_Aim of the exercise:_ Repeat every line of the material that follows, word for word.
Supplied information START
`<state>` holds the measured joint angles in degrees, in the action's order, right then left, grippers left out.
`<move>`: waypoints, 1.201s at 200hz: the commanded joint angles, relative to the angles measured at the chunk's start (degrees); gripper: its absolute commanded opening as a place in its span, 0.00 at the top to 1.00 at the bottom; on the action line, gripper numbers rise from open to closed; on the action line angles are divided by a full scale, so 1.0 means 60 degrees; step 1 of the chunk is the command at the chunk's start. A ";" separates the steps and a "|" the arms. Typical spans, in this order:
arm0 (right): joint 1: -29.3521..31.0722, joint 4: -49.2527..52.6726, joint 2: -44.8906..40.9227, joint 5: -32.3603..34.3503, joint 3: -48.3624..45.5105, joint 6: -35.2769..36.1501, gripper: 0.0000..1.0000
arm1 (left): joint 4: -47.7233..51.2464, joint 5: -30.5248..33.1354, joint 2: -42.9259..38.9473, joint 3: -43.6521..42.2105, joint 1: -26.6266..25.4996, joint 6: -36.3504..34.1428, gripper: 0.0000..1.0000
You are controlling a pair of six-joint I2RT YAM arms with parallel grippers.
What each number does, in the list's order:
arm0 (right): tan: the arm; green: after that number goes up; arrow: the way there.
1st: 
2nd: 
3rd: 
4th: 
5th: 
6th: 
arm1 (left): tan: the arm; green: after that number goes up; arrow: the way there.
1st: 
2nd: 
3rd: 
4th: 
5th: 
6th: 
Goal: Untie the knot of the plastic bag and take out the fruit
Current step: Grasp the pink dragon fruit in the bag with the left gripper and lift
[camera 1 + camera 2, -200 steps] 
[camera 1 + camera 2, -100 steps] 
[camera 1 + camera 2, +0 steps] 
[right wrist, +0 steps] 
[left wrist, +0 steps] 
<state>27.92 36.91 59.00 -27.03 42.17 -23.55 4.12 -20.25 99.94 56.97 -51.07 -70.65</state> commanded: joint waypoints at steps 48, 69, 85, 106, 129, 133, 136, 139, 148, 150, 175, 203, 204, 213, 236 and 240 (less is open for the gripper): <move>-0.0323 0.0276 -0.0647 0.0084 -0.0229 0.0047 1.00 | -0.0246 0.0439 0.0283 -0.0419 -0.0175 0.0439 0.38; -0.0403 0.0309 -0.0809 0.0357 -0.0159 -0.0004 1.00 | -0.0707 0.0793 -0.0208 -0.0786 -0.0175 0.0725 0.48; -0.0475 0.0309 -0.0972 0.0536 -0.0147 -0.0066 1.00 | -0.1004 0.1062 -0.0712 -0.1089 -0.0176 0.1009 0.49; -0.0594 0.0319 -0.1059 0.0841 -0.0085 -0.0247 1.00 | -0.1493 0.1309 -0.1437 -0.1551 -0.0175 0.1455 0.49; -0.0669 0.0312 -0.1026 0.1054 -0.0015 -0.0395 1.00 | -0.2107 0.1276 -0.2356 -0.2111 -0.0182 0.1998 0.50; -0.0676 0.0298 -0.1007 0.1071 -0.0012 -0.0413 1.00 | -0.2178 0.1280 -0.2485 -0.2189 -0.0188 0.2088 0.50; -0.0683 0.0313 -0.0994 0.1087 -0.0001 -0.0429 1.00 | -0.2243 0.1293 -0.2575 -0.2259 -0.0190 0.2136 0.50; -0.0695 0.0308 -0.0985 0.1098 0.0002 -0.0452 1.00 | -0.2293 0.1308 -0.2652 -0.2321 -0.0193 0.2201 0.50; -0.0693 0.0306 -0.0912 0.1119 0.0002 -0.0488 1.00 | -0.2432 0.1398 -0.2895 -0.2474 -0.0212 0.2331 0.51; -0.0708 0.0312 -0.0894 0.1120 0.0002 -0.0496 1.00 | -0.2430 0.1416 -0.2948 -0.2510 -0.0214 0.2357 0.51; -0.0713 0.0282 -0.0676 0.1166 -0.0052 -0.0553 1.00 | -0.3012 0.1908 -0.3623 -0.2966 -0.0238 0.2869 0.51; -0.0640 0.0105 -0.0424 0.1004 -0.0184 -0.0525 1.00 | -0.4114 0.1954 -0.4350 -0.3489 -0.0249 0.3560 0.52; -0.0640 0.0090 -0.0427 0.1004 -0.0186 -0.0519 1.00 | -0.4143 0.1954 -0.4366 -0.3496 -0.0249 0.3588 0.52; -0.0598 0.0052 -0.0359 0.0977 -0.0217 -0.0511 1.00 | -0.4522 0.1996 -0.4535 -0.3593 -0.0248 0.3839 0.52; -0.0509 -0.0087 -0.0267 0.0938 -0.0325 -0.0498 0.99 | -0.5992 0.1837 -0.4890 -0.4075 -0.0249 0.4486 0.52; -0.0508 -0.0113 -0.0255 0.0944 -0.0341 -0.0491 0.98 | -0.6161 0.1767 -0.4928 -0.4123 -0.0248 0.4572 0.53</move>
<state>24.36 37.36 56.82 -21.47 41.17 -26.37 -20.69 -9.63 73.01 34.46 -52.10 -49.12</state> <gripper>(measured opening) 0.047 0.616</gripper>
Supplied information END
_Answer:_
`<state>` holds the measured joint angles in degrees, in the action's order, right then left, grippers left out.
`<move>`: waypoints, 1.201s at 200hz: the commanded joint angles, relative to the angles measured at the chunk's start (degrees); gripper: its absolute commanded opening as a place in its span, 0.00 at the top to 1.00 at the bottom; on the action line, gripper numbers rise from open to closed; on the action line angles are divided by a full scale, so 1.0 means 60 degrees; step 1 of the chunk is the command at the chunk's start. A ";" separates the steps and a "|" the arms. Typical spans, in this order:
arm0 (right): joint 1: -29.3521..31.0722, joint 4: -49.2527..52.6726, joint 2: -44.8906..40.9227, joint 5: -32.3603..34.3503, joint 3: -48.3624..45.5105, joint 6: -35.2769..36.1501, gripper: 0.0000..1.0000
arm1 (left): joint 4: -47.7233..51.2464, joint 5: -30.5248..33.1354, joint 2: -42.9259..38.9473, joint 3: -43.6521..42.2105, joint 1: -26.6266..25.4996, joint 6: -36.3504..34.1428, gripper: 0.0000..1.0000
You are controlling a pair of six-joint I2RT YAM arms with parallel grippers.
What each number does, in the list's order:
arm0 (right): tan: the arm; green: after that number goes up; arrow: the way there.
1st: 
2nd: 
3rd: 
4th: 
5th: 
6th: 
arm1 (left): tan: the arm; green: after that number goes up; arrow: the way there.
1st: 
2nd: 
3rd: 
4th: 
5th: 
6th: 
Goal: Untie the knot of the plastic bag and take out the fruit
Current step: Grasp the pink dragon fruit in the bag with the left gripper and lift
[camera 1 + camera 2, -200 steps] 
[camera 1 + camera 2, -100 steps] 
[camera 1 + camera 2, +0 steps] 
[right wrist, +0 steps] 
[left wrist, +0 steps] 
<state>27.92 36.91 59.00 -27.03 42.17 -23.55 4.12 -20.25 99.94 56.97 -51.07 -70.65</state> commanded: joint waypoints at steps 48, 69, 85, 106, 129, 133, 136, 139, 148, 150, 175, 203, 204, 213, 236 and 240 (less is open for the gripper): <move>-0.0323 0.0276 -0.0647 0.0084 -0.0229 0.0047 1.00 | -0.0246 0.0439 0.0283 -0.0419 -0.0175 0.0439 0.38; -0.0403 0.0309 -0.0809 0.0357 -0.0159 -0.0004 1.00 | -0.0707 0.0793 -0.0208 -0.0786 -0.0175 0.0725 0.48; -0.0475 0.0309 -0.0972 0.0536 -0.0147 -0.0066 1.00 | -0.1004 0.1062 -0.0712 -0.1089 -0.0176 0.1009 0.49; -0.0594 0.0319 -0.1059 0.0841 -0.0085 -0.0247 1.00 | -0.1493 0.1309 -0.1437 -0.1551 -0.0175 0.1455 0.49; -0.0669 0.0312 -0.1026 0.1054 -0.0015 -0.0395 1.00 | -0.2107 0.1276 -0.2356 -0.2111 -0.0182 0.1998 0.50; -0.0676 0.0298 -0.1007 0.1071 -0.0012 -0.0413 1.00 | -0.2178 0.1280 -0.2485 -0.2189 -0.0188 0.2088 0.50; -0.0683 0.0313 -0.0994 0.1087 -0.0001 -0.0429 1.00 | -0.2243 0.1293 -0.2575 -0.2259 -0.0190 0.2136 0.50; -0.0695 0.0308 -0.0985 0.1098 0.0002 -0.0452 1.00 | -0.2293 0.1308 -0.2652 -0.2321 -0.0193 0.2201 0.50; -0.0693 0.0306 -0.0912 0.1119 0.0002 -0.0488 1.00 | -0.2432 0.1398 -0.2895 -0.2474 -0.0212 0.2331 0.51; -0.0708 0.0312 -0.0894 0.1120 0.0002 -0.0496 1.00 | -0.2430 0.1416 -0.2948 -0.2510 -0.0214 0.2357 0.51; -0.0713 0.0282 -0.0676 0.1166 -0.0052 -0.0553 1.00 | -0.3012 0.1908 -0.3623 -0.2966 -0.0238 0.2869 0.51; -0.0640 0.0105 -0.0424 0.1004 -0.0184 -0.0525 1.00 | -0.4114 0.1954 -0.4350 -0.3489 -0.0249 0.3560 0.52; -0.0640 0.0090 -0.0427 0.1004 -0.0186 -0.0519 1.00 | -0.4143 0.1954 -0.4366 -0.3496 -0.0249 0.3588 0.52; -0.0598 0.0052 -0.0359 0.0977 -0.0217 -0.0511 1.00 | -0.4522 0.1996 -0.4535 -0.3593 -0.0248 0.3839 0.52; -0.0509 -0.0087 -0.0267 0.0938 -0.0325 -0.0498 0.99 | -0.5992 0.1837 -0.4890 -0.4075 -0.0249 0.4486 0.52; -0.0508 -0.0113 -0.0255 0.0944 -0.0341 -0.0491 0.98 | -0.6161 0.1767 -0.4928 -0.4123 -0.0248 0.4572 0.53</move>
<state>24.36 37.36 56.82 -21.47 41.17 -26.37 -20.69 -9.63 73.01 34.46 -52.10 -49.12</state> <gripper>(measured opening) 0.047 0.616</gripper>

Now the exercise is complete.